** Exercise goal **
Which lines mention "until"? Show each one from the listing.

** Record set **
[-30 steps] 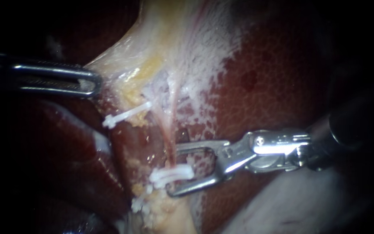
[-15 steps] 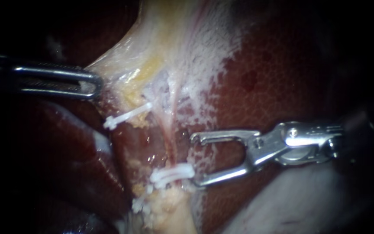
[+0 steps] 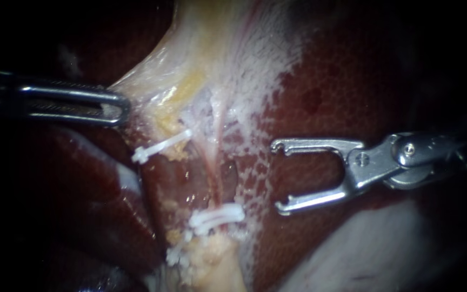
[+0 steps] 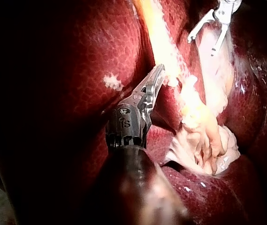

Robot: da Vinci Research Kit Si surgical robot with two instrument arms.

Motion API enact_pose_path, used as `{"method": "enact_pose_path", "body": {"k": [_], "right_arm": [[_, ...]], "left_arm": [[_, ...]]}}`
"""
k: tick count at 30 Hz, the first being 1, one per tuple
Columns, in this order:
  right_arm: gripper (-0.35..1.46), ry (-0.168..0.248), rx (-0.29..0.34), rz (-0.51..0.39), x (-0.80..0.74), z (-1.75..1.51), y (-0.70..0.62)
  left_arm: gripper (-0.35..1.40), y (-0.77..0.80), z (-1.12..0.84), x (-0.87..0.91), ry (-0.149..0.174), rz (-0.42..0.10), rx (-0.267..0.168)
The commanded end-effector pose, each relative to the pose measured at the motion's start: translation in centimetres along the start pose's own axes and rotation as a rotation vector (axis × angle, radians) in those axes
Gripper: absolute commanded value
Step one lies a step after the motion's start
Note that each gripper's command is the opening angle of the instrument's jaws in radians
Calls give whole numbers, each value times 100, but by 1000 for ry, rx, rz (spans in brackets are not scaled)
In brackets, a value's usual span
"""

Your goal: Going back second clip right tube

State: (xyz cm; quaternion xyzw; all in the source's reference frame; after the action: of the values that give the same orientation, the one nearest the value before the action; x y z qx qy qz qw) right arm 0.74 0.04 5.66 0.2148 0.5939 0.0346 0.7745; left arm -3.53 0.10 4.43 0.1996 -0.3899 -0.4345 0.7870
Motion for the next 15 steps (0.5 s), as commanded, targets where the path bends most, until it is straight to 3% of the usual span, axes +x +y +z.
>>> {"method": "enact_pose_path", "body": {"k": [1, 15], "right_arm": [[60, 0, 1, -6, 1, -1, -1], [60, 1, 3, -23, 3, -9, -6]], "left_arm": [[-35, 0, 0, 0, 0, 0, 1], [-35, 2, 24, 15, 20, 10, 12]]}}
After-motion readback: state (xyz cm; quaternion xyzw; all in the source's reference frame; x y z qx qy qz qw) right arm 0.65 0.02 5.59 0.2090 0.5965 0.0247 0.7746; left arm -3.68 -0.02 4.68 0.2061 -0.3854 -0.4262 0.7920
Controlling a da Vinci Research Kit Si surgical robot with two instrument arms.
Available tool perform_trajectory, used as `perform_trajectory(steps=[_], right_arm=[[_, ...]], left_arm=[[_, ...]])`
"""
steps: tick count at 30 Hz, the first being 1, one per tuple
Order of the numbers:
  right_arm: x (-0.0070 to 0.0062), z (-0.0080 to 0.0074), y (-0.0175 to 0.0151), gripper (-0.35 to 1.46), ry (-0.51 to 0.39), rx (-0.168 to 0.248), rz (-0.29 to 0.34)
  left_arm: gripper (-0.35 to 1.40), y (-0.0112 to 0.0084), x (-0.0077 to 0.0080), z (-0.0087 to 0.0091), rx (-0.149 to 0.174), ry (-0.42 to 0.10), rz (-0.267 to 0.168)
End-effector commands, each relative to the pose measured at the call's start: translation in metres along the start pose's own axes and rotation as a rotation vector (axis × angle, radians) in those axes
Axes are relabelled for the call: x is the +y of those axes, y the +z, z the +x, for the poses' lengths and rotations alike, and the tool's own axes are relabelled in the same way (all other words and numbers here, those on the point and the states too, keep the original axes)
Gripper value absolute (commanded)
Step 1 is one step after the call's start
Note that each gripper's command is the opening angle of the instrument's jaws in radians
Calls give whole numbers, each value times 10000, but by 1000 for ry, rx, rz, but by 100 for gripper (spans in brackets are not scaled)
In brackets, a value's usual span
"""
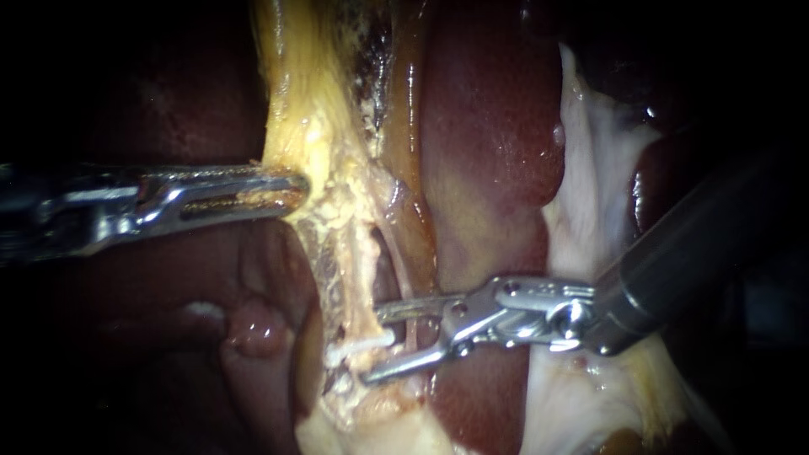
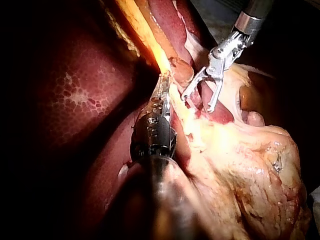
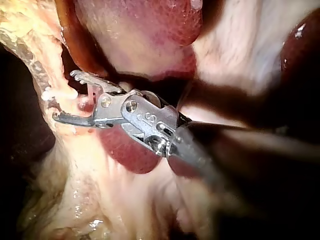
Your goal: Going back first clip left tube
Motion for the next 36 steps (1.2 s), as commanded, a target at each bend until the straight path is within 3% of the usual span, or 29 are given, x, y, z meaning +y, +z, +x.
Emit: perform_trajectory(steps=[1,9,16,20,24,29,36], right_arm=[[-1,4,-8,60,-14,5,-2],[-10,49,-68,60,-110,54,-10],[-19,79,-93,60,-160,82,-20],[-20,82,-95,60,-182,87,-21],[-19,82,-95,60,-194,87,-22],[-19,82,-94,60,-205,86,-22],[-19,82,-94,60,-217,89,-23]], left_arm=[[-35,0,0,0,0,0,0],[-35,1,3,0,0,1,1],[-35,9,8,5,-2,5,0],[-35,18,15,11,-3,9,1],[-35,43,25,27,-8,-5,18],[-35,79,33,44,23,-16,32],[-35,102,35,49,36,-22,47]])
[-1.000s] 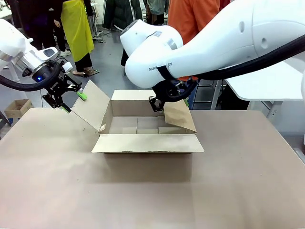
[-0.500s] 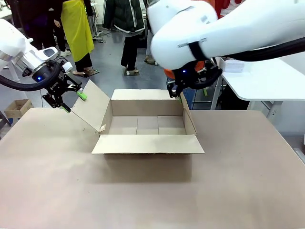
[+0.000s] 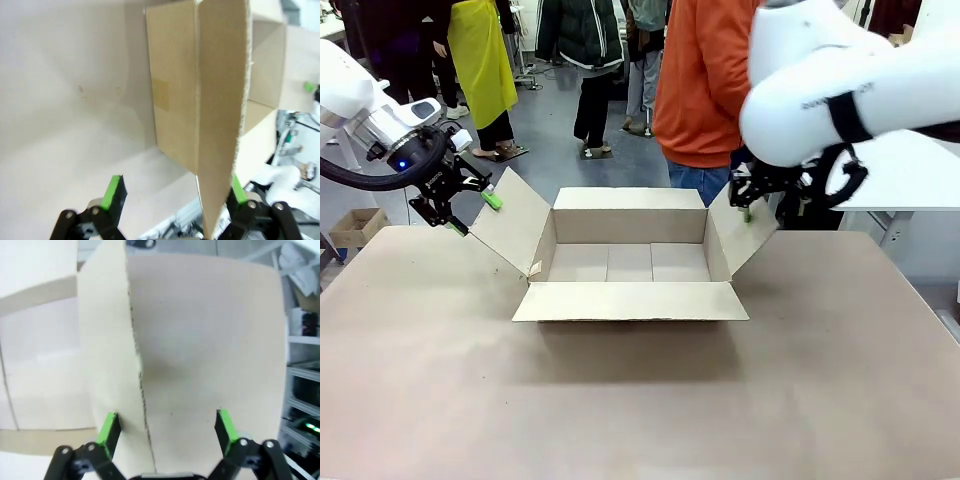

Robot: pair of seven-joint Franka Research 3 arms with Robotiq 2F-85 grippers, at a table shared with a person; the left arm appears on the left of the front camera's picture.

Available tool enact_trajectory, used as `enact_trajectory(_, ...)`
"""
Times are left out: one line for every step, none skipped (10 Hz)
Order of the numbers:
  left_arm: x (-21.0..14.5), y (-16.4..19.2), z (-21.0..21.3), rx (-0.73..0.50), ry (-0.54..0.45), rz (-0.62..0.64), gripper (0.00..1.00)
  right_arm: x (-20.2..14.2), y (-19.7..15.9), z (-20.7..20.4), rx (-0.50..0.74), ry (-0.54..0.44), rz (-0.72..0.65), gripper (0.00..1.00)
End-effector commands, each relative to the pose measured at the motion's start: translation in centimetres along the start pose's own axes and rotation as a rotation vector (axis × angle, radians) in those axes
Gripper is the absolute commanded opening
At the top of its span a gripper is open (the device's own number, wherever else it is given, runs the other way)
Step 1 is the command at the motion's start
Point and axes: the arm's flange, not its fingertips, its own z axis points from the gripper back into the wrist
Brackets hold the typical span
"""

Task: Pack the gift set into the box.
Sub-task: Place both hands on the side flaps of the Package Box and spread them outward.

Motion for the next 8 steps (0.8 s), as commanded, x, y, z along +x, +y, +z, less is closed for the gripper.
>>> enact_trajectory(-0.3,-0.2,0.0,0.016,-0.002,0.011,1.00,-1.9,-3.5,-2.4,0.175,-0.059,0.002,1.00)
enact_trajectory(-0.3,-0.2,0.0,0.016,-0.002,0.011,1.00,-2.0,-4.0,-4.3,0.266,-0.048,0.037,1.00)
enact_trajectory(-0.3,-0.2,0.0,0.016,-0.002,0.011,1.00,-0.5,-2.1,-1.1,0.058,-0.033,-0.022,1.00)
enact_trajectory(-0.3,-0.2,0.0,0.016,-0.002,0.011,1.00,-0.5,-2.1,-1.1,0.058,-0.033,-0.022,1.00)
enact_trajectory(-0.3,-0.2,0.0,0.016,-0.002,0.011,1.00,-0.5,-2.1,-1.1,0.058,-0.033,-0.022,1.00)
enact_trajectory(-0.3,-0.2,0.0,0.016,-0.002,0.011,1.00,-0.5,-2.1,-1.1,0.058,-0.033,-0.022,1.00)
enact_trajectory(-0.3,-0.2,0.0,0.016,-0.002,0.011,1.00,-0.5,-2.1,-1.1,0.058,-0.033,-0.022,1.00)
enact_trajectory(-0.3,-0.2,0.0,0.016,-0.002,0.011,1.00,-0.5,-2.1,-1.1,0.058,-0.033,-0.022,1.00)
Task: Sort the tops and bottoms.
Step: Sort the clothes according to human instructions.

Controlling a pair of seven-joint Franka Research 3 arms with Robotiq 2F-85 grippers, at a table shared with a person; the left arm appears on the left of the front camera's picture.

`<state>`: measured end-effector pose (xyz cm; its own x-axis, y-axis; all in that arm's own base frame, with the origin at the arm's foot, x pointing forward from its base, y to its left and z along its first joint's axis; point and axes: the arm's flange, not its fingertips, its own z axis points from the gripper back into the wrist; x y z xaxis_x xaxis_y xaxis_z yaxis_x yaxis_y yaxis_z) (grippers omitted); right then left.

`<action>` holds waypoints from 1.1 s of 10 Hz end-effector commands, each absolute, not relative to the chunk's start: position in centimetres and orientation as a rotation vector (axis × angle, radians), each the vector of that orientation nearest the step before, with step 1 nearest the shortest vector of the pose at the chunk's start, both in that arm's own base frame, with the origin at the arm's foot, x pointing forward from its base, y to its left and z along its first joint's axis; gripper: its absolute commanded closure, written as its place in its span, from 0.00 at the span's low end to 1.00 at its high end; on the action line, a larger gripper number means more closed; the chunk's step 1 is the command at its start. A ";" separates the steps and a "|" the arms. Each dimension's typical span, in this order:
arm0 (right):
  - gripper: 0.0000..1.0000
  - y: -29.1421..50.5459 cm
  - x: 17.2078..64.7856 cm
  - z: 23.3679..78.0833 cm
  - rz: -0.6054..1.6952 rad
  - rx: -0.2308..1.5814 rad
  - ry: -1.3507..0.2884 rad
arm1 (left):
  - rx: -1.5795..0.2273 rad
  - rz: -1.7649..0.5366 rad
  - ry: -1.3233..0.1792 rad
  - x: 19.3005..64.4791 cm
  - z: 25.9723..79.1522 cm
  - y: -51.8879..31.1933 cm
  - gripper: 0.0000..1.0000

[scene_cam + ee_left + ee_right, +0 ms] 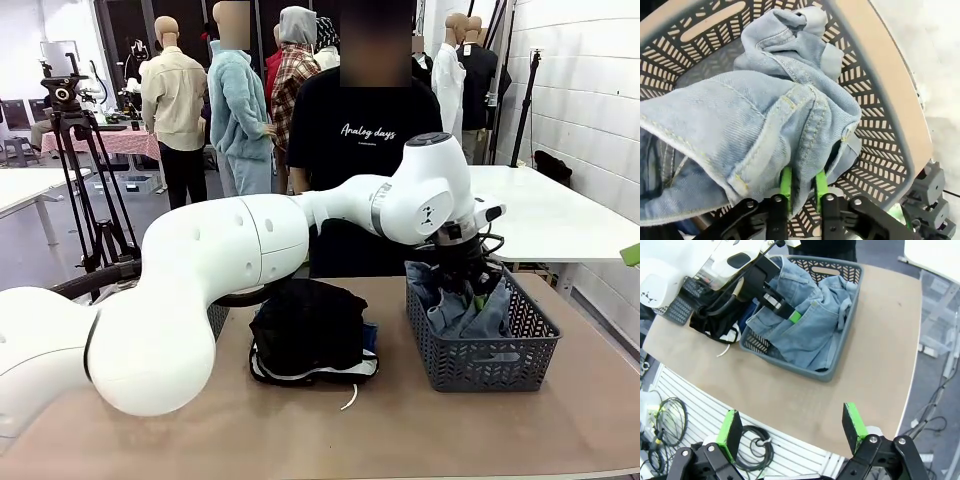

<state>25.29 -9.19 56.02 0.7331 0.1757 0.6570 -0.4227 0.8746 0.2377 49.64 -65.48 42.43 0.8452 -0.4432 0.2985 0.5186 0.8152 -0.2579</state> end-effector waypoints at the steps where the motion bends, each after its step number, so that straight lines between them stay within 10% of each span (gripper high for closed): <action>1: 0.00 -9.1 25.4 56.0 0.348 0.406 -0.678 | -0.322 -0.508 -0.244 51.3 44.6 -67.8 0.18; 2: 0.00 -9.1 25.4 56.0 0.348 0.406 -0.678 | -0.314 -0.499 -0.252 51.2 45.4 -67.6 0.00; 11: 0.00 -9.1 25.4 56.0 0.348 0.406 -0.678 | -0.310 -0.512 -0.315 48.5 47.8 -65.3 0.00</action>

** Output below **
Motion for the next 15 steps (0.5 s), as commanded, targets where the path bends most, until it is straight to 3% of the usual span, axes +x +y +z.
Motion for the next 36 steps (1.2 s), as commanded, a target at each bend until the straight path is within 3% of the usual span, or 29 are given, x, y, z meaning +y, +z, +x.

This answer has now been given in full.